The team consists of doctors, nurses, a specialist in hygienic and sanitary measures, one logistician, and one educator who will promote the importance of protecting the health of the community, and they will remain among the local tribes of the Navajo people until June.

Doctors Without Borders typically go to third world countries to help people in dire need of medical help. This is the first time they visited the US.

“There are many situations in which we do not intervene in the United States, but this has a particular risk profile,” Jean Stowell, head of the organization’s U.S. COVID-19 Response Team, said to CBS News.

Indian tribes are completely forgotten and are being neglected by the US government in this emergency situation due to the pandemic, the report said. Some 3,204 Navajo people are infected with the COVID-19 virus and 102 dead have been recorded so far among the members of the Navajo people.

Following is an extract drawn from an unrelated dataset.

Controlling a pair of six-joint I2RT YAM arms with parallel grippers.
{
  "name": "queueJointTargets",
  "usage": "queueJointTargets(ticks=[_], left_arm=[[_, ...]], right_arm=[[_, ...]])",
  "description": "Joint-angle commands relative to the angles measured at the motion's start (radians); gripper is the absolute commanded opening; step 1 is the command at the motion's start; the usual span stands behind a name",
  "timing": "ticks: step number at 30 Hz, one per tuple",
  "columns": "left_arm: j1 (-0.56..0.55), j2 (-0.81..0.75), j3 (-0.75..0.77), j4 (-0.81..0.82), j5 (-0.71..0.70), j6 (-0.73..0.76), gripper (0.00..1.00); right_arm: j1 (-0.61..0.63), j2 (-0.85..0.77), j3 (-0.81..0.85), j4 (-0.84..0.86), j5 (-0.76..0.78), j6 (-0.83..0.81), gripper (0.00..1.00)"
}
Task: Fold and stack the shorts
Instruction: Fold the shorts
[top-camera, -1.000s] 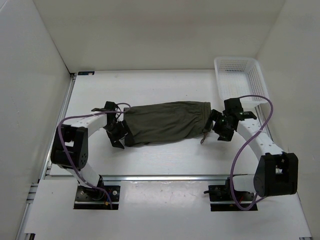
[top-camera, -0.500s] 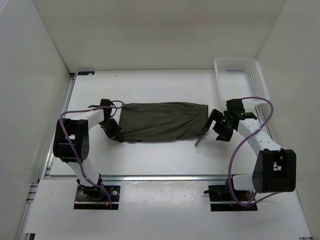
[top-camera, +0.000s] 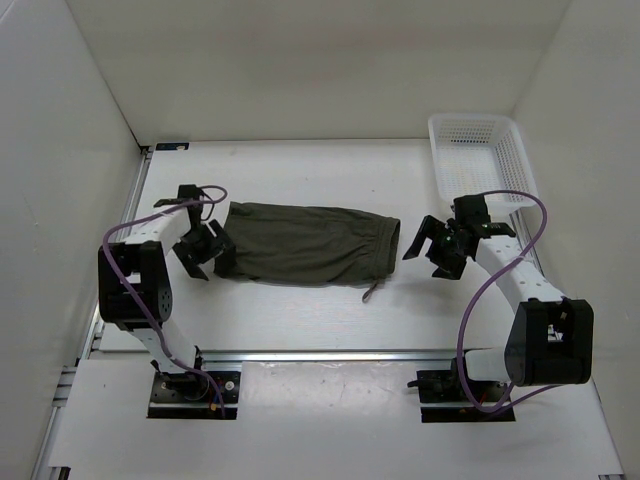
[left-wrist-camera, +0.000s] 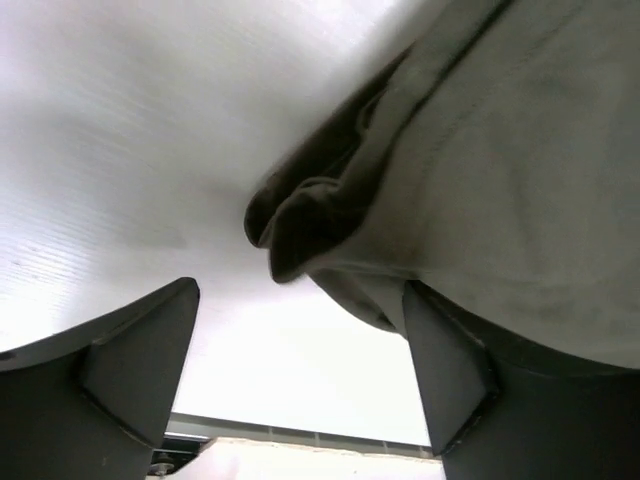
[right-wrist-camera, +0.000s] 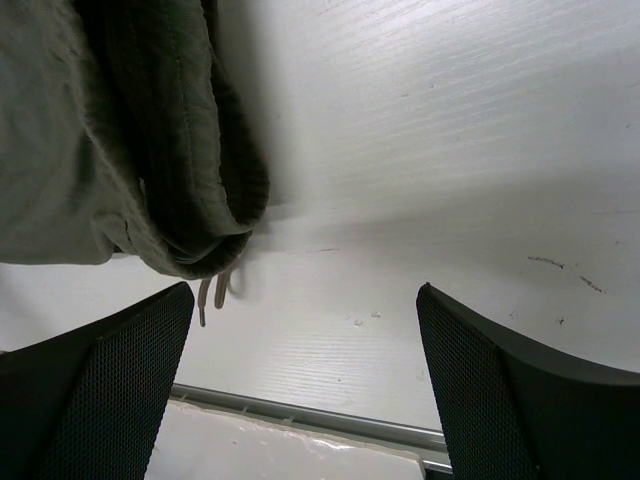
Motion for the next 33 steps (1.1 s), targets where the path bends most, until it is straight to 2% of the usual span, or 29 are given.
queueJointTargets(ticks=[1, 3, 6, 8, 15, 19, 22, 23, 26, 27, 30, 33], left_arm=[[0.024, -0.052, 0.103, 0.0, -0.006, 0.052, 0.88], [0.033, -0.003, 0.178, 0.0, -0.015, 0.093, 0.83], [0.044, 0.074, 0.252, -0.021, -0.015, 0.124, 0.84], [0.044, 0.102, 0.267, -0.021, 0.037, 0.133, 0.86], [0.044, 0.249, 0.258, -0.012, 0.123, 0.153, 0.83], [0.021, 0.271, 0.233, 0.009, 0.143, 0.153, 0.75], [0.002, 0.271, 0.224, 0.009, 0.164, 0.153, 0.63], [0.002, 0.283, 0.224, 0.018, 0.164, 0.153, 0.53], [-0.009, 0.306, 0.224, 0.019, 0.173, 0.144, 0.29], [-0.009, 0.306, 0.238, 0.019, 0.173, 0.144, 0.11], [-0.009, 0.292, 0.278, 0.019, 0.062, 0.144, 0.1], [-0.041, 0.251, 0.408, -0.105, -0.177, 0.144, 0.1]], right_arm=[[-0.002, -0.003, 0.037, -0.023, 0.004, -0.025, 0.96], [-0.002, -0.003, 0.047, -0.023, 0.004, -0.025, 0.98], [-0.002, -0.003, 0.047, -0.034, 0.004, -0.025, 0.98], [-0.002, -0.003, 0.056, -0.034, 0.004, -0.025, 0.98], [-0.002, -0.012, 0.056, -0.043, 0.004, -0.034, 0.98], [-0.002, -0.012, 0.056, -0.043, 0.004, -0.034, 0.98], [-0.002, -0.021, 0.056, -0.043, 0.004, -0.034, 0.98], [-0.002, -0.021, 0.056, -0.043, 0.004, -0.034, 0.98], [-0.002, -0.021, 0.056, -0.052, 0.004, -0.034, 0.98], [-0.002, -0.021, 0.056, -0.053, 0.004, -0.034, 0.98], [-0.002, -0.032, 0.056, -0.063, 0.022, -0.034, 0.98], [-0.012, -0.052, 0.056, -0.083, 0.033, -0.045, 0.98]])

That is, on average, significantly more than in any other community in the United States, the report said.

It is feared that the death toll of the pandemic among the Navajo people could be catastrophic and could seriously jeopardize their continued survival.

Today, about 170,000 members of the Navajo people live in reservations between the American states of Arizona, New Mexico, and Utah.

The Navajo people are especially endangered because they do not have access to, nor can they provide basic preventive protection measures.

One of the three Navaho communities does not have running water or electricity. They do not have the possibility for self-isolation, and the authorities did not supply them with basic protective equipment.

The risk is all the greater because the above-average number of members of the Navajo people suffer from obesity and diabetes, two factors that increase the possibility of infection and mortality during the COVID-19 crisis.

Some Navajo tribes have completely closed the borders of their reservations, but that is not enough, because the Navajo people are completely dependent on the help of the American government for food, and in almost every other matter, including their water supply.

Doctors Without Borders (Médecins Sans Frontières) is an international humanitarian medical non-governmental organization of French origin best known for its projects in conflict zones and in countries affected by endemic diseases.